Der Begriff Kompetenz wird in der Fachliteratur nicht einheitlich bestimmt. Eine Definition aus dem deutschen Sprachraum zu Beginn:
Definition 1
[26] Unter Kompetenz verstehen wir die Verfügbarkeit und die Anwendung von kognitiven, emotionalen und motorischen Ressourcen, die in konkreten sozialen Situationen zu einem langfristig günstigen Verhältnis von positiven und negativen Konsequenzen für den Handelnden führen und die von der sozialen Umwelt als akzeptabel bewertet werden (Hinsch & Pfingsten, 2002, S. 5).
In der holländischen Literatur finden wir sehr «handliche» Definitionen – die folgende übernehmen wir für dieses Manual:
Definition 2
Kompetenz heißt: Personen verfügen über genügende Fähigkeiten und nutzen diese, um die Aufgaben, mit denen sie im Alltag konfrontiert sind, adäquat zu bewältigen (nach Slot & Spanjaard, 2009, S. 40). Kompetenz ist gelingendes Tun in konkreten Situationen.

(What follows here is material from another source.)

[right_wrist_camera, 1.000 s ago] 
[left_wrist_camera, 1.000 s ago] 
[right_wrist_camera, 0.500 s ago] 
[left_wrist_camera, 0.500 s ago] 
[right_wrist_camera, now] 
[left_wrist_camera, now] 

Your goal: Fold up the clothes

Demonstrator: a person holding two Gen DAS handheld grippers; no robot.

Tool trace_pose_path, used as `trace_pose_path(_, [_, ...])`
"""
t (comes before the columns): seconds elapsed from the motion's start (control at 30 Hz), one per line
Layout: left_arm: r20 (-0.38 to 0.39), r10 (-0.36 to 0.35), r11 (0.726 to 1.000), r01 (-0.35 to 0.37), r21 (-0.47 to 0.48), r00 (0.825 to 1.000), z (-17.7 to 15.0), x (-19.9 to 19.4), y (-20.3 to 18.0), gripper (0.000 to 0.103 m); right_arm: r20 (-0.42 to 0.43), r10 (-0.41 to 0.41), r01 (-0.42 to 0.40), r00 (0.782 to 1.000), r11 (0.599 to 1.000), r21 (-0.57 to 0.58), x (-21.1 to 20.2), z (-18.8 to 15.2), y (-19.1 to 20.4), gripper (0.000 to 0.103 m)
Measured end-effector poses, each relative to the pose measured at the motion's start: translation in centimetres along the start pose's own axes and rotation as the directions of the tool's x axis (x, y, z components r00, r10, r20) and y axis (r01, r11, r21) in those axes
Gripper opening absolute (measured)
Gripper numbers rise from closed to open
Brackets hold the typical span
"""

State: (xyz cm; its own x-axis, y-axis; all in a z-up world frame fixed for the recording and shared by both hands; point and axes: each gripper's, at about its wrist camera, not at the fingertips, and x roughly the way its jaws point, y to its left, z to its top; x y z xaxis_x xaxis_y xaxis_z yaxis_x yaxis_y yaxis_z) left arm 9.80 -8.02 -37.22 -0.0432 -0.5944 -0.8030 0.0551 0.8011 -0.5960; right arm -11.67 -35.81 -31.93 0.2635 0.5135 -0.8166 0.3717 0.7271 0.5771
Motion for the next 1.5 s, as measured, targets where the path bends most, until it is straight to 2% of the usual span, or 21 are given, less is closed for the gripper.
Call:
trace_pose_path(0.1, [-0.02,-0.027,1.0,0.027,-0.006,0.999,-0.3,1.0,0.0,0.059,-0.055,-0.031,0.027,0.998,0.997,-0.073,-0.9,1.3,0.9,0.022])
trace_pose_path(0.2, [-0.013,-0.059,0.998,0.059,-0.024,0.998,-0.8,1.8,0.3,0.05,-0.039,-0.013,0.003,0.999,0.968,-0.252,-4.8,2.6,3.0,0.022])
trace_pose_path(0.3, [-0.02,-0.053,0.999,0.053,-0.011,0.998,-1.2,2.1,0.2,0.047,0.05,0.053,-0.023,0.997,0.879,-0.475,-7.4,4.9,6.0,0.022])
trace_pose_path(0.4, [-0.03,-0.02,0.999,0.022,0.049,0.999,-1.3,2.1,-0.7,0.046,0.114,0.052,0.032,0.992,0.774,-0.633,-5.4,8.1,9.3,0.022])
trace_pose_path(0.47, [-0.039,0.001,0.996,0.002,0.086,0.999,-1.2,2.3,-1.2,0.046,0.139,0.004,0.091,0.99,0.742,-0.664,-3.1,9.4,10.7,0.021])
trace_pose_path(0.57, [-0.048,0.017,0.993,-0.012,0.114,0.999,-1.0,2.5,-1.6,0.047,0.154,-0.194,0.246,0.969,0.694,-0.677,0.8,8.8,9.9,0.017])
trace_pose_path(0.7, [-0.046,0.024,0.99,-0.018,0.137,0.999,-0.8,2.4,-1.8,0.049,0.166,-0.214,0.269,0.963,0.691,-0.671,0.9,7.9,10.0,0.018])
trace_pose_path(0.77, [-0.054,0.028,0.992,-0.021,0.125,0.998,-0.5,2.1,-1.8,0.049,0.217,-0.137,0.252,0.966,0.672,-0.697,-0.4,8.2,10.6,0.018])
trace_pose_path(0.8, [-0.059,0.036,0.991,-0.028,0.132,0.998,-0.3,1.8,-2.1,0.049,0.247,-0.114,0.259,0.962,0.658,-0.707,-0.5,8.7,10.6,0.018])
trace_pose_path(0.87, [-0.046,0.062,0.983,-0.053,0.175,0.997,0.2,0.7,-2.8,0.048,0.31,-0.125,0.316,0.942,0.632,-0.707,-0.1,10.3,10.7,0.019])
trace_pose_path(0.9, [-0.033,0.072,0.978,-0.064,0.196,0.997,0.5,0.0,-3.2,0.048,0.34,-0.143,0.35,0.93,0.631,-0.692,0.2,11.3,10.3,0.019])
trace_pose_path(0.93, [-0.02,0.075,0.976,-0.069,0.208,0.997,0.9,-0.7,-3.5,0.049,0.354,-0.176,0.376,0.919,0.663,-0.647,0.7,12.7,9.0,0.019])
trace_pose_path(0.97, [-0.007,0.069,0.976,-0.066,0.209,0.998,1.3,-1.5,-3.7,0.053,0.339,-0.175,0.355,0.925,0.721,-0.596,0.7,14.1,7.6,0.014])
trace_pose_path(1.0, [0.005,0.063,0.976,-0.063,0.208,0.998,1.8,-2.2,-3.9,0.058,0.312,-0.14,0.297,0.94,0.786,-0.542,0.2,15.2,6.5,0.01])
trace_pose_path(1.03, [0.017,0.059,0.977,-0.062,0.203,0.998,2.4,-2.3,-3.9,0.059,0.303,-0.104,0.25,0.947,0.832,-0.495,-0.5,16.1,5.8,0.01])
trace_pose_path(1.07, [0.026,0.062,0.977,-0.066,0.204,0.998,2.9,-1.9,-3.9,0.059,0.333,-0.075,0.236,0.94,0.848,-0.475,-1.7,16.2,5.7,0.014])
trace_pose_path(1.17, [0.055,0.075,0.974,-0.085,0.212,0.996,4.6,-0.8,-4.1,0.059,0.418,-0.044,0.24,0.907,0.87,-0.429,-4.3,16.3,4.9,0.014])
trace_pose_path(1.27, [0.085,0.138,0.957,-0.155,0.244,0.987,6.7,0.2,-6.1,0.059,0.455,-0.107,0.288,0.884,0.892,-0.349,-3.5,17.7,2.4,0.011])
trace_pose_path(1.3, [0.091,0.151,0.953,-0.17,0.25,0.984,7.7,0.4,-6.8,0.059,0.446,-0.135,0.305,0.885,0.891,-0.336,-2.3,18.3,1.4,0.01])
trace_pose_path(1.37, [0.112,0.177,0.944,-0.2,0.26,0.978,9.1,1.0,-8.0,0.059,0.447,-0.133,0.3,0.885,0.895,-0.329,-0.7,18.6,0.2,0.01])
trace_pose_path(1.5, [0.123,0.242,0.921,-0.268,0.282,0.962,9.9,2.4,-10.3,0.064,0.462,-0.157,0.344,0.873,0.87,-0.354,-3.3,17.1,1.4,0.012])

Kompetenz hat demnach eine normative Komponente: Kompetenz bemisst sich an der Beurteilung der Angemessenheit von Verhalten in konkreten Situationen des alltäglichen Lebens. Was adäquat und inadäquat ist, ist keine Eigenschaft einer Person und ist nicht objektiv festgelegt. Kompetenz hat demnach mit den Normen und Erwartungen der Gesellschaft, der sozialen Umgebung und den Besonderheiten der jeweiligen Situation zu tun. Jemand wird als kompetent beurteilt, wenn ein Gleichgewicht besteht zwischen den Aufgaben, vor die er gestellt wird, und den Fähigkeiten und Ressourcen, die er besitzt, um diese gelingend zu bewältigen (vgl. ausführlich dazu Cassée, 2019).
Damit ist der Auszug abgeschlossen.